Considering the above and applying Articles 35 and 74 of CISG, Articles 15 [15] and 393 of the CC, Articles 95 [16] and 124-128 [17] of the CAP, the Court Decides:

-   To order "SECOM ITA de Pier Giorgio Pavan" to pay the Limited Liability Company "Gorpischecombinat 'Livensky'" damages in the amount of $ 174,816 U.S. as well as litigation fees of 28,745.44 rubles.
- To collect from "SECOM ITA de Pier Giorgio Pavan" a state duty in the amount of 7,490.56 rubles payable to the federal budget.
Judge L. V. Busarova [page 71]


Arbitration Court of the City of Moscow opinion [18] of the Appellate
Instance on the legality and validity of the decision rendered by the
Arbitration Court, which is not yet effective
[19]

Case # A 40-39073/99-40-395
April 21, 2000

Arbitration Court of the City of Moscow. Composed of: Chief Judge B. N. Zhukov; Judges I.A. Elizaryeva, M. V. Osipova. With participation of: O. A. Kaichev acting by proxy [20] dated February 21, 2000; O. A. Tsvetkova acting by proxy dated April 14, 2000; E. V. Davydov acting by proxy dated February 14, 2000; and Z. N. Semina acting by proxy dated February 21, 2000 for the plaintiff; D. V. Fitina acting by proxy dated September 16, 1999; and A. N. Vorobyov acting by proxy dated September 16, 1999 for the defendant.

Claim considered

The appeal of "SECOM ITA di Pier Giorgio Pavan" (the name of the appellant) from the decision of the Arbitration Court of the City of Moscow dated February 28, 2000, rendered in the case # A 40-39073/99-40-395 by Chief Judge L. V. Busarova and Judges (names of the Judges omitted). [page72]

Findings

The limited liability company "Gorpischecombinat 'Livensky'" brought a claim against "SECOM ITA di Pier Giorgio Pavan" for the recovery of $ 134,316.00 U.S. incurred by the plaintiff as the result of low-quality equipment delivered by the defendant.

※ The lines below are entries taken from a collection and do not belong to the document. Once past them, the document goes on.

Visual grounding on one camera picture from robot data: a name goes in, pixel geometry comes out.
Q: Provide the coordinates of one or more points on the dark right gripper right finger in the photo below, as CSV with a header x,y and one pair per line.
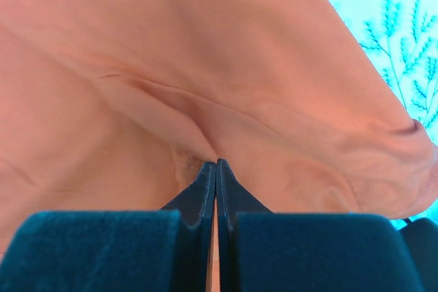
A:
x,y
265,251

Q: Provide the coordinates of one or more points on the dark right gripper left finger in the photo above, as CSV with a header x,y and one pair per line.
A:
x,y
164,250

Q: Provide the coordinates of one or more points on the orange t shirt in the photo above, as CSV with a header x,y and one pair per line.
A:
x,y
115,105

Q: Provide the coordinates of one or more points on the floral patterned table cloth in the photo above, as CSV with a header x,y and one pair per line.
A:
x,y
400,38

The counsel for the defendant entered a motion to dismiss the claim on the grounds that the arbitration clause provided for (1) the dispute(s) to be referred to the arbitration tribunal of the city of Zurich, Switzerland [instead of the Arbitration Court of the City of Moscow]. . . .

The Arbitration Court of the City of Moscow considered the motion and issued a determination on February 28, 2000, denying the motion to dismiss the claim.

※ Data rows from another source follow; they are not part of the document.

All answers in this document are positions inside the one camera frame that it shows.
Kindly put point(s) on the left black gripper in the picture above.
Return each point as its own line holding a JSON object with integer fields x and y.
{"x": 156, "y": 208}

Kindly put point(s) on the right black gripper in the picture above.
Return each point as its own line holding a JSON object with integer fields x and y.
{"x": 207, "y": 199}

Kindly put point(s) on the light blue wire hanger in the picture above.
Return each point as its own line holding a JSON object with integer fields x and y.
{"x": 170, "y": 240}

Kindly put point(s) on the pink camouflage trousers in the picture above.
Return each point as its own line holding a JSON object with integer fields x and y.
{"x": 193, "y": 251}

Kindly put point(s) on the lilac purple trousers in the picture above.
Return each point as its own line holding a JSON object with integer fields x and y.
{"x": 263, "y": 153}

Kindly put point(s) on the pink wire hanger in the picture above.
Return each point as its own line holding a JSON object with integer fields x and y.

By its decision of February 28, 2000, the Arbitration Court of the City of Moscow granted the plaintiff recovery of damages in the amount of $ 174,816 U.S. and a litigation fee in the amount of 28,745.44 rubles.

A state duty in the amount of 7,490.56 rubles payable by the defendant to the federal budget was also levied.

Having disagreed with the decision, the defendant appealed. In its appeal the defendant asks the court to reverse the decision and to dismiss plaintiff's claim, arguing that the procedural rules were misapplied and the circumstances that were relevant to the case were not completely determined.

The plaintiff, in its response to the appeal, argues that, by going to the Arbitration Court of the City of Moscow to settle the dispute it took the proper legal action with due regard for the rules of jurisdiction. The plaintiff thus argues that the appeal is not subject to redress.

Having verified the legality and validity of the decision, the Court of Appeals finds no grounds for its reversal.

Reasoning

The Arbitration Court of the City of Moscow determined that on April 9, 1999, the parties entered into Contract # 380/00358782/00005 for the delivery and assembly of equipment for the manufacture of baked goods. Under section 3.1. of the contract, the delivery was to be made within 90 calendar days after the first advance payment. The first advance payment was to be made in the amount of 30% of the total contract price; the second advance payment of 60% of the total contract price was to be made after notifying the plaintiff that the equipment was ready for shipment. The final payment of [page 73] 10% of the total contract price was to be made within 15 banking days after the equipment was in operation.

The plaintiff completely fulfilled his obligations under the contract by transferring the full price in the amount of $ 445,644 U.S. These transfers were evidenced by relevant payment orders dated April 13, 1999, July 5, 1999, and July 7, 1999.

Upon accepting the equipment delivered by the defendant it was determined that the equipment did not conform with the terms and conditions of Contract # 380/00358782/00005 of April 9, 1999, namely: (1) instead of equipment with a particular round component the defendant delivered equipment with a rectangular component; (2) 39 carts were delivered instead of the agreed upon 40; (3) instead of the "Imoforni," a furnace 12 meters long with a two-zone gas burner, a 19 meter furnace with one-zone gas burner and no markings was delivered; (4) there were virtually no spare parts provided. In witness thereof, the plaintiff presented the packing lists, a claim for replacement dated July 19, 1999, a description of the equipment and the conclusion of the Orlov Chamber of Commerce and Industry # 69 of July 22, 1999.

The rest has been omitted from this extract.